Up to and including the line that contains "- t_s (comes", return every line from the start of the data, unchanged.

========================================================================

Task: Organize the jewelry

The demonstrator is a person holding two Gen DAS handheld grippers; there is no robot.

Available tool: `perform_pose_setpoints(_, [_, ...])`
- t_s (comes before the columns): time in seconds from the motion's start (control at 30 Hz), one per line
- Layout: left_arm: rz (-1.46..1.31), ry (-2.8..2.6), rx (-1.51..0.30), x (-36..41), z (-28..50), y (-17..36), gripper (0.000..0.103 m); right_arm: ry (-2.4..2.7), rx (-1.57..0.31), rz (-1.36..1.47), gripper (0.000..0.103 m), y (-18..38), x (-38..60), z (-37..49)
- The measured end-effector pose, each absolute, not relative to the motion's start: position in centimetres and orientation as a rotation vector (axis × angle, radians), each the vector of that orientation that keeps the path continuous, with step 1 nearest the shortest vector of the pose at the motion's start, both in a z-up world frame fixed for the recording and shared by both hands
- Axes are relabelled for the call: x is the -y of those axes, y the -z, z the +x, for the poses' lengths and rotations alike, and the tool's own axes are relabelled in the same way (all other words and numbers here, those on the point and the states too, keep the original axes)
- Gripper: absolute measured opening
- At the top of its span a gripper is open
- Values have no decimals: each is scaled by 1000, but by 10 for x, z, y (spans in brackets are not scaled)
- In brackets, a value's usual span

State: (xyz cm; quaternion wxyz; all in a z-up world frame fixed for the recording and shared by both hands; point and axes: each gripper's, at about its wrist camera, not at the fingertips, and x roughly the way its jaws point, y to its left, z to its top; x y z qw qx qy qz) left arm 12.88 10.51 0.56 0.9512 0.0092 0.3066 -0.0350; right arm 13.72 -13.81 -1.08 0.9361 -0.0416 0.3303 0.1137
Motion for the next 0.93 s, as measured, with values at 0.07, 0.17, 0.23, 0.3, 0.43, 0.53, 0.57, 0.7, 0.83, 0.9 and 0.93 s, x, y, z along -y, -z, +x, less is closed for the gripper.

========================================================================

--- OUTPUT OF THE EXERCISE ---
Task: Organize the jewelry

The demonstrator is a person holding two Gen DAS handheld grippers; there is no robot.

Available tool: `perform_pose_setpoints(_, [_, ...])`
- t_s (comes before the columns): time in seconds from the motion's start (control at 30 Hz), one per line

No other output belongs with this exercise.